The lunch bell rings and an intercom message crackles in the background as a group of students gathered around their sleeping friend. 

“Shh, he’s sleeping, a girl says.” 

“Tre never sleeps,” Jonathan says, “He’s on drugs.”

Chapter Seven

Abduction

Dukulay lays motionless on the jungle floor, faint from sweltering heat as Adjani fans him and gives water to revive him. “You won’t die. You will go back to your family when this is over,” he says 

“Never Dukulay,” moans. “They burn our village. They come in the night, shooting and laughing. My grandfather try to protect us and they hit him with the gun. They pull him out of the house. I hide and I see everything. My mother and sister Nola, they pull out of bed and thrown them on the ground and start to rape her in front of the house. My grandfather goes to protect them and they hit him again and again. They throw fire into the house and I run out to my grandfather. He give me this Bible, and he say, “Dukky, you read this. Jesus save you. Dukky take this,” he says pointing to his pocket.”I can hear my grandfather Kimani, “Remember Dukky, be good like Jesus.” Then I put the Bible into my pocket before James’ boys tie my hands and lead me away. Then they shoot him and laugh. “Adjani,” he says, “we blood brothers, you are good like Jesus,’” as gunfire erupts and Adjani is instantly shot dead.

 

Chapter eight

The school yard

“He is awake now. Do you want to speak with him? 
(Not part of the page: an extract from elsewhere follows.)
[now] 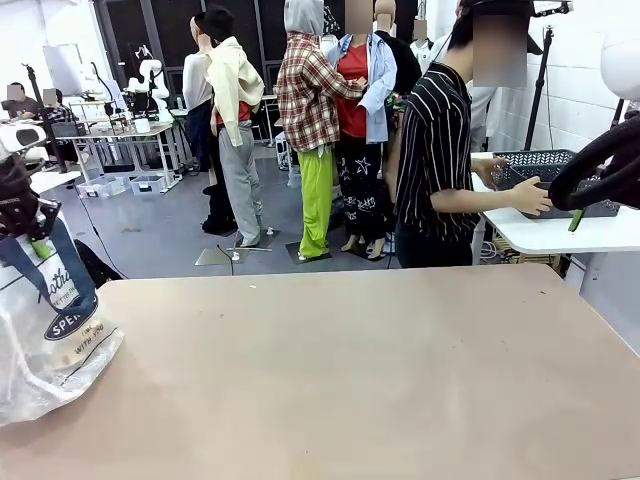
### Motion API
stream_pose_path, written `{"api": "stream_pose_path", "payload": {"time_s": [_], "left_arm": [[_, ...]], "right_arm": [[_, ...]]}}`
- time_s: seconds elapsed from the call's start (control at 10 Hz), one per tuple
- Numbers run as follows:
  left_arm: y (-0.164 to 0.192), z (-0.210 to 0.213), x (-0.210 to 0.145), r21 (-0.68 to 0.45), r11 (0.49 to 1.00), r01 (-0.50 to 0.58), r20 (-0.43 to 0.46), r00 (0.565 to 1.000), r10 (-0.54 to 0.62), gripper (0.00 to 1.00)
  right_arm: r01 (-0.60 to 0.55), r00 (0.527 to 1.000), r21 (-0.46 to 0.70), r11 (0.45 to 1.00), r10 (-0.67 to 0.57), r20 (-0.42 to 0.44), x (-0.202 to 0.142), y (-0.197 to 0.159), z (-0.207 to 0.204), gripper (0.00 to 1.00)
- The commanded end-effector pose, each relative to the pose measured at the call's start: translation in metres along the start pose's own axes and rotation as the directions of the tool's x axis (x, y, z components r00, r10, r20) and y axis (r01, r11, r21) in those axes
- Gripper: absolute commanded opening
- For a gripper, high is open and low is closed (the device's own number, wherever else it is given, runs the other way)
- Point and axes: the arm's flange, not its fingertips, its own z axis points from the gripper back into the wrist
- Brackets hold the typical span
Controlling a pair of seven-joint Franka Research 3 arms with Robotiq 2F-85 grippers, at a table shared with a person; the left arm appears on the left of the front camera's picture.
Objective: Transfer purchased items from the store into the shopping bag.
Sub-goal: Move the Reusable shopping bag to the right side of the table.
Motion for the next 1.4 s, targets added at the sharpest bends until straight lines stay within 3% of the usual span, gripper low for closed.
{"api": "stream_pose_path", "payload": {"time_s": [0.0, 0.2, 0.4, 0.6, 0.8, 1.0, 1.3], "left_arm": [[-0.006, 0.01, 0.005, 0.008, 1.0, -0.021, 0.028, 0.999, 0.021, 0.22], [-0.01, 0.013, 0.005, -0.023, 0.999, -0.023, 0.062, 0.998, 0.025, 0.62], [-0.023, 0.035, -0.004, -0.087, 0.996, 0.005, 0.18, 0.984, 0.01, 1.0], [-0.052, 0.061, -0.02, -0.152, 0.986, 0.066, 0.314, 0.949, -0.015, 1.0], [-0.111, 0.069, -0.039, -0.184, 0.955, 0.231, 0.38, 0.913, -0.148, 1.0], [-0.174, 0.056, -0.043, -0.26, 0.894, 0.365, 0.342, 0.901, -0.268, 1.0], [-0.261, -0.023, -0.006, -0.351, 0.817, 0.458, 0.184, 0.889, -0.419, 1.0]], "right_arm": [[-0.01, 1.0, -0.005, 1.0, 0.01, -0.002, 0.0, -0.001, -0.001, 1.0], [-0.01, 1.0, -0.005, 1.0, 0.01, -0.002, 0.0, -0.001, -0.001, 1.0], [-0.01, 1.0, -0.005, 1.0, 0.01, -0.002, 0.0, -0.001, -0.001, 1.0], [-0.01, 1.0, -0.005, 1.0, 0.01, -0.002, 0.0, -0.001, -0.001, 1.0], [-0.01, 1.0, -0.005, 1.0, 0.01, -0.002, 0.0, -0.001, -0.001, 1.0], [-0.01, 1.0, -0.005, 1.0, 0.01, -0.002, 0.0, -0.001, -0.001, 1.0], [-0.01, 1.0, -0.005, 1.0, 0.01, -0.002, 0.0, -0.001, -0.001, 1.0]]}}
“Yes, put him on the phone,” Mimi says. 

The nurse hands the phone to Tre. He listens for a long time, then says, “Ok, Mimi, I will,” and hands the phone back to the nurse.

“O.K., with your permission I’ll send him back to class. Goodbye.” Your grandmother will pick you up at 3 o’clock. Sit here and rest until next period, then I’ll send back to class.” 
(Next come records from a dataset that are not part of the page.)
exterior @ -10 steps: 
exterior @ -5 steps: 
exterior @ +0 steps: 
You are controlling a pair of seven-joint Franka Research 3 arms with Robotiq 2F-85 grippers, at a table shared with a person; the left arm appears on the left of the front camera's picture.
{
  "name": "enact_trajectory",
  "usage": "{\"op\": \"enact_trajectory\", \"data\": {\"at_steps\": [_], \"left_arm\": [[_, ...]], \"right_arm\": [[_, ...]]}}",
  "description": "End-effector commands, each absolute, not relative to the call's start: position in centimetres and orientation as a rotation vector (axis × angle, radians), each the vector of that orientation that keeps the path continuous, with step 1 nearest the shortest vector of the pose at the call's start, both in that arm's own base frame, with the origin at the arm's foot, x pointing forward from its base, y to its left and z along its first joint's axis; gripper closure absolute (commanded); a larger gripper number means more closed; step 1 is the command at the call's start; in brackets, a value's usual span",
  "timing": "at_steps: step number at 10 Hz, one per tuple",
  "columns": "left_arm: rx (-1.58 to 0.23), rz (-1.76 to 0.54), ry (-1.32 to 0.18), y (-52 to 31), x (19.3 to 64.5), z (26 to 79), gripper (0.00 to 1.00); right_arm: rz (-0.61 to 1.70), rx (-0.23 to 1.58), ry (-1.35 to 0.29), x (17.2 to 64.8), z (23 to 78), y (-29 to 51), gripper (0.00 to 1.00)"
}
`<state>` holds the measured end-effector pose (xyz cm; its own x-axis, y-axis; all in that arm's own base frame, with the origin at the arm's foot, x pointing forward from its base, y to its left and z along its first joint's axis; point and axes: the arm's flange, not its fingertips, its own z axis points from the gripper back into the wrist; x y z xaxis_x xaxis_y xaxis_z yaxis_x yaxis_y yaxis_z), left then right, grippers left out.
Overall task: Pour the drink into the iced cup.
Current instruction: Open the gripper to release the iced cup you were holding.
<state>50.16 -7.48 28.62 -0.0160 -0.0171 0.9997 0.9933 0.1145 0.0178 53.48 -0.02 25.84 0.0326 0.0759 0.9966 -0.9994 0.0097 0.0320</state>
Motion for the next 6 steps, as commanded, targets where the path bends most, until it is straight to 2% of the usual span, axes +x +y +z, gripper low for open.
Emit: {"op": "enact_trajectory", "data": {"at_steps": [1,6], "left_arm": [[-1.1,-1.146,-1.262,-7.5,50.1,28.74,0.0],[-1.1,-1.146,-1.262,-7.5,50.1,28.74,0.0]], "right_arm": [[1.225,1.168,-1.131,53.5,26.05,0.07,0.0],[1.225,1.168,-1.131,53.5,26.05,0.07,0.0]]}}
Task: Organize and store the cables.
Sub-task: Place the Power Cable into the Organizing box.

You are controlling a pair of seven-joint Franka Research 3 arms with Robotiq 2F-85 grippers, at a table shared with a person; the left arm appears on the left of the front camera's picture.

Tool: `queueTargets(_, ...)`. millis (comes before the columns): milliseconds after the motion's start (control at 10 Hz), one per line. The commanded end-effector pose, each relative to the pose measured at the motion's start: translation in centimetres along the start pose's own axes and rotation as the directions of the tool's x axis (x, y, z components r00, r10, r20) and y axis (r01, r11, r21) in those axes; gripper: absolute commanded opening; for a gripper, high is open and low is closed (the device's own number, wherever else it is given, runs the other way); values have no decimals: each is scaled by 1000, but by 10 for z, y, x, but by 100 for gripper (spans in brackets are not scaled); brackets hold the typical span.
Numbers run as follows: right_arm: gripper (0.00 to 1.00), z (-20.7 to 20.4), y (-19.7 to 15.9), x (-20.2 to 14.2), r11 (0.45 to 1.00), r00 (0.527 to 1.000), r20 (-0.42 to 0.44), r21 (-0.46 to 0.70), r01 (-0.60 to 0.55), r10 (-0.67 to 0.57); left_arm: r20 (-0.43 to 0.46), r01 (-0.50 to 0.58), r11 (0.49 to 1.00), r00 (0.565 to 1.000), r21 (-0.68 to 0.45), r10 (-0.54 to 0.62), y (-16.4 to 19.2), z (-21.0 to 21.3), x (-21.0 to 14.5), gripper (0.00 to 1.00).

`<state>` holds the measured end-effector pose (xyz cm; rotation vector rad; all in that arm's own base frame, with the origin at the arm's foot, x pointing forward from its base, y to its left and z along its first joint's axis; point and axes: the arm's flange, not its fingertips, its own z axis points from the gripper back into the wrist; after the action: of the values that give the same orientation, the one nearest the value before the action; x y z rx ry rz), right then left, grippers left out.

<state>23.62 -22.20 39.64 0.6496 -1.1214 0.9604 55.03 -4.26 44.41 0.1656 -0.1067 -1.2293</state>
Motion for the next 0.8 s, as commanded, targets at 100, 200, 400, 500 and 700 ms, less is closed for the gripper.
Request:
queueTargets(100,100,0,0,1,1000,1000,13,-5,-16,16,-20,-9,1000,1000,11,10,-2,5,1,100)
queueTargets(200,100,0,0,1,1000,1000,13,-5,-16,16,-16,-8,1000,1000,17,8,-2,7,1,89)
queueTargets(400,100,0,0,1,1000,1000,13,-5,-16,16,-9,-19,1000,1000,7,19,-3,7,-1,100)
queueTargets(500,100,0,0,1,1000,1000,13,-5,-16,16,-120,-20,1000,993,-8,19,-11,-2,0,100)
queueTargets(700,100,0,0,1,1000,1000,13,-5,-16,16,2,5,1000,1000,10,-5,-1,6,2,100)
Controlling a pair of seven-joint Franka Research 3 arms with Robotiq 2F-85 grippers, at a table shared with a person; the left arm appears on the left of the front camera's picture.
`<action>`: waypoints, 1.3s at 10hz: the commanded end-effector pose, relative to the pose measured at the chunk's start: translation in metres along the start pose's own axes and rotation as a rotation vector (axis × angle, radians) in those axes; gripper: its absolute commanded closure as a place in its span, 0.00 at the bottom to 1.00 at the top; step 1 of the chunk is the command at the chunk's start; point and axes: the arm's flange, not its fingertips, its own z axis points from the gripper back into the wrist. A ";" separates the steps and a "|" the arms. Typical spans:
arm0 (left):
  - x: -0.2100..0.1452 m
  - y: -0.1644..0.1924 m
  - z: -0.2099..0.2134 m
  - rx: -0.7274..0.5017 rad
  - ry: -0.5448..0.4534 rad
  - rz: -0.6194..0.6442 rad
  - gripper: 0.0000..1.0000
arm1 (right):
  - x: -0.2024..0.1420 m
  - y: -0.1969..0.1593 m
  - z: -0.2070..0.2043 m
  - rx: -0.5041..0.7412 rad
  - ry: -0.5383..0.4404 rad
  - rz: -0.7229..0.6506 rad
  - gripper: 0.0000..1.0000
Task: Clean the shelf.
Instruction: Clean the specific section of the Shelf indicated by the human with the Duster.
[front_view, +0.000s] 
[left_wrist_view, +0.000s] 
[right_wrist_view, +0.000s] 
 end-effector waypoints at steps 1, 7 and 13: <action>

He plays with two students while he waits in the nurse’s office. “It’s time for recess,” Tre says as she writes the pass. 

“Write it to the recess teacher,” he says then he skips out the office and into the yard to deliver the pass. 
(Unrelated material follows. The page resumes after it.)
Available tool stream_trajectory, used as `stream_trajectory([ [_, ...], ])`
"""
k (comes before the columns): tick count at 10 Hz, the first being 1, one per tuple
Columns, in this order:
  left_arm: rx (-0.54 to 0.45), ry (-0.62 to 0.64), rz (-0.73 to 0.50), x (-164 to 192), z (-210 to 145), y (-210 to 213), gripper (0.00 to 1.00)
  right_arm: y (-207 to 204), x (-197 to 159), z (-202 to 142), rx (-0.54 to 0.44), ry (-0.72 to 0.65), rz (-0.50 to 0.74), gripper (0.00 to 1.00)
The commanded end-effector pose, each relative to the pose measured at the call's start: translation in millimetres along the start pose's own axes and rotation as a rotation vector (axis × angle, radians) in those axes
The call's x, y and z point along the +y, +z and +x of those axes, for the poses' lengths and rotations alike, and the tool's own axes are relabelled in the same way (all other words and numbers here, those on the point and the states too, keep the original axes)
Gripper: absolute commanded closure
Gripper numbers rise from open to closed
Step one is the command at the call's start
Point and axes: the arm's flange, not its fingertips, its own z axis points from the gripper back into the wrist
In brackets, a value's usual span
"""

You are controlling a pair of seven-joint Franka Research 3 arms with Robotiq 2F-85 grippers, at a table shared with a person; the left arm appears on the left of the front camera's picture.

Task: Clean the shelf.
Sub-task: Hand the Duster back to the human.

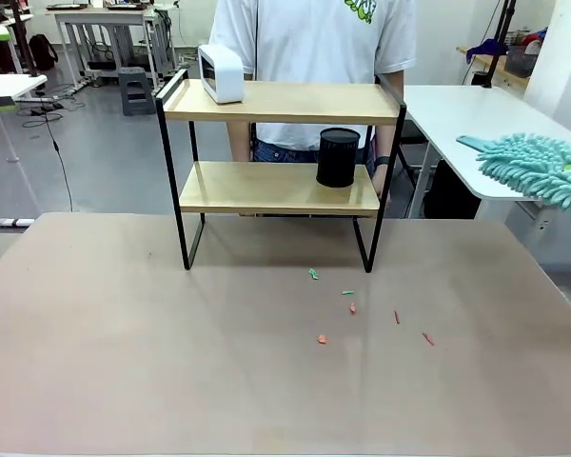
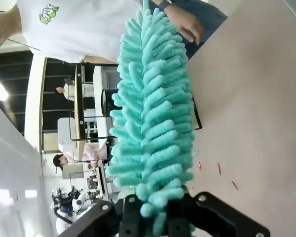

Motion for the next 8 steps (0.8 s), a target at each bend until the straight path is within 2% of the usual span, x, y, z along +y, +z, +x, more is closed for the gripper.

Unwin looks down from the second floor classroom through the metal gated window, into a sea of joyous, exuberant children and sees Tre break wildly into the yard to join them and chase a basketball that rolls across the yard. He bumps into Jonathan.

 “Tre’s on meds. His grandmother put him on meds,” he laughs.

Tre freezes and Unwin observes a group of children spiral around the two boys who face each other. He knows he has played a part in this dangerous dance. He sees Tre push Jonathan and Jonathan push him back. Tre hits him and the students erupts into chaotic delirium. Immediately the boys are on the ground and the stronger boy pins Tre motionless on the hot black asphalt yard.  A teacher aid pulls them apart and leads Tre and Jonathan into the building. Tre breaks free and is grabbed by a second aid.

Minutes later Unwin hears his name on the intercom as the principal summons him to the office.

“What happened?” he hears her say to the boys as he walk into the office..

“He made fun of my grandmother,’ Tre says panting and glaring at Jonathan. 

  “Unwin told the us that Tre was going to the nurse for medication,” Jonathan says. 

“No, you grabbed the pass that he gave to me,” Tre says. “You took it,” he repeats. “You told everybody. I gave the note to the teacher and he put it on my desk and Jonathan read it.”

“Thank you, that will be all for now,” the principal says as she seats the boys at opposite sides of the main office. “I will follow up with your mothers” she says. 

“My grandmother,” Tre corrects her, “My mother’s gone.”

“And his father’s dead,” Jonathan adds.

“You see,” Tre says crying and wiping red blood off his almond colored cheek. “He’s always starting

“Mr. Unwin, I will speak with you later.”